The principles of lis pendens are
altogether on a different footing. We do
not propose to examine their involvement
presently. All that is emphasised is that
the assignees in the present facts and
circumstances had no cause to be impleaded
as parties to the suit."
13. The said ruling has no application whatever in the
present case. As stated earlier, on the facts of this case,
the impleadment of respondents 3 to 5 as parties to the suit
was warranted. We do not find any justification to
interfere with the orders of the Courts below. The appeal
fails and is hereby dismissed.
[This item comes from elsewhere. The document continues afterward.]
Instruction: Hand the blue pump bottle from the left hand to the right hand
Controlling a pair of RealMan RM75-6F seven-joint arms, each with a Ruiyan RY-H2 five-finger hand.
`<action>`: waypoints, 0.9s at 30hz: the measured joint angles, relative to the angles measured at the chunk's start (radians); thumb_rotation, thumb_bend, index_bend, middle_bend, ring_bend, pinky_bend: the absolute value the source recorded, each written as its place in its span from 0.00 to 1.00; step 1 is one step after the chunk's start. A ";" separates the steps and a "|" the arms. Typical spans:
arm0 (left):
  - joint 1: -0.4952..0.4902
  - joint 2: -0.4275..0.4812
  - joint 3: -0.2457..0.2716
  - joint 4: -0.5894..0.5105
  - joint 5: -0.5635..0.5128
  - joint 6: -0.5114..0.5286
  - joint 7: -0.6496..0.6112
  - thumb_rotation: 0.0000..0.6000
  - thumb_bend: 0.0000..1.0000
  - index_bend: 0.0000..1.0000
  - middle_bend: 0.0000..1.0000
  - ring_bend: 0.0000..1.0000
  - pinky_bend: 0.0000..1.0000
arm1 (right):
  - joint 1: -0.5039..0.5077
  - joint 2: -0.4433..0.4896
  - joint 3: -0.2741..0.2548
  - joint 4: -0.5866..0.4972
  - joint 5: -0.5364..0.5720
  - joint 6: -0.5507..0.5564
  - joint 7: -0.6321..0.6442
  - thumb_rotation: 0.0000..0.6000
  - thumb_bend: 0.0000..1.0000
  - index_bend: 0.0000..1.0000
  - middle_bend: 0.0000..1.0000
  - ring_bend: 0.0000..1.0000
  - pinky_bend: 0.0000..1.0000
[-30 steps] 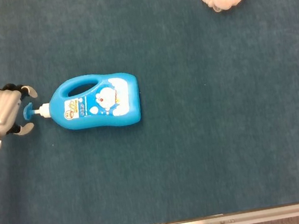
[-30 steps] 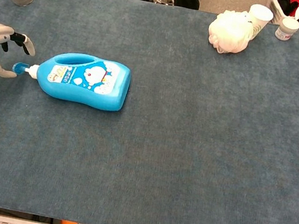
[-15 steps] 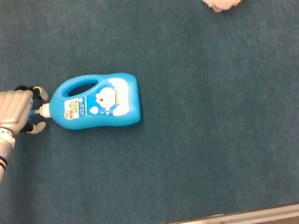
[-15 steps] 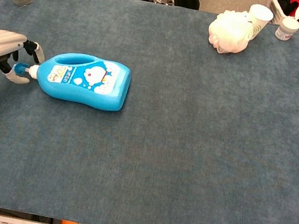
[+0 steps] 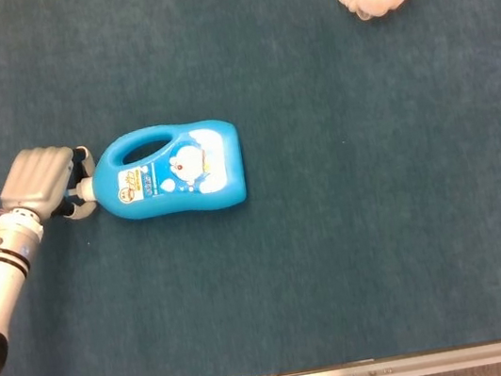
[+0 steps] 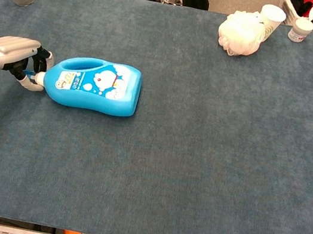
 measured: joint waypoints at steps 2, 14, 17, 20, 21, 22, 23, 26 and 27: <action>-0.003 -0.002 0.000 0.004 0.009 -0.001 -0.010 1.00 0.23 0.55 0.63 0.53 0.63 | -0.001 0.001 0.000 0.000 -0.004 0.003 0.002 1.00 0.20 0.36 0.34 0.31 0.36; -0.020 0.025 0.009 0.006 0.116 0.016 -0.083 1.00 0.32 0.64 0.72 0.65 0.76 | 0.005 0.001 0.003 -0.005 -0.007 -0.005 0.001 1.00 0.20 0.36 0.34 0.31 0.36; -0.019 0.035 0.012 0.011 0.162 0.045 -0.112 1.00 0.32 0.64 0.72 0.65 0.76 | 0.008 0.002 0.005 -0.008 -0.005 -0.009 0.001 1.00 0.20 0.36 0.34 0.31 0.36; -0.019 0.048 0.018 0.017 0.211 0.078 -0.135 1.00 0.32 0.63 0.72 0.64 0.76 | 0.011 0.001 0.006 -0.010 -0.006 -0.012 -0.003 1.00 0.20 0.36 0.34 0.31 0.36; -0.019 0.053 0.019 0.018 0.225 0.087 -0.142 1.00 0.33 0.63 0.72 0.64 0.76 | 0.013 0.000 0.007 -0.011 -0.005 -0.014 -0.004 1.00 0.20 0.36 0.34 0.31 0.36; -0.020 0.062 0.022 0.019 0.245 0.099 -0.151 1.00 0.33 0.63 0.72 0.64 0.76 | 0.015 0.000 0.007 -0.012 -0.005 -0.018 -0.005 1.00 0.20 0.36 0.34 0.31 0.36; -0.021 0.070 0.024 0.019 0.258 0.108 -0.158 1.00 0.33 0.63 0.72 0.64 0.76 | 0.019 -0.001 0.008 -0.013 -0.005 -0.023 -0.008 1.00 0.20 0.36 0.34 0.31 0.36; -0.025 0.102 0.028 0.014 0.299 0.142 -0.177 1.00 0.33 0.63 0.73 0.64 0.76 | 0.033 0.000 0.010 -0.023 -0.011 -0.041 -0.016 1.00 0.20 0.36 0.34 0.31 0.36; -0.026 0.112 0.028 0.011 0.310 0.153 -0.181 1.00 0.33 0.63 0.73 0.64 0.76 | 0.038 0.001 0.011 -0.027 -0.014 -0.046 -0.018 1.00 0.20 0.36 0.34 0.31 0.36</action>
There will be no order as to
costs.
14. Before parting with this case it is necessary for us
to point out one aspect of the matter which is rather
disturbing. In the writ petition filed in the High Court as
well as the Special Leave Petition filed in this Court, the
District Judge, Gorakhpur and the 4th Additional Civil Judge
(Junior Division) Gorakhpur arc shown as respondents and in
the Special Leave Petition they are shown as contesting
respondents. There was no necessity for impleading the
judicial officers who disposed of the matter in a civil
proceeding when the writ petition was filed in the High
Court; nor is there any justification for Impleading them as
parties in the Special Leave Petition and describing them as
contesting respondents. We do not approve of the course
adopted by the petitioner which would cause unnecessary
disturbance to the functions of the concerned judicial
officers. They cannot be in any way equated to the
officials of the Government. It is high time that the
practice of impleading judicial officers disposing of civil
proceedings as parties to writ petitions under Article 226
of the Constitution of India or Special Leave Petitions
under Article 138 of the Constitution of India was stopped.
We are strongly depricating such a practice.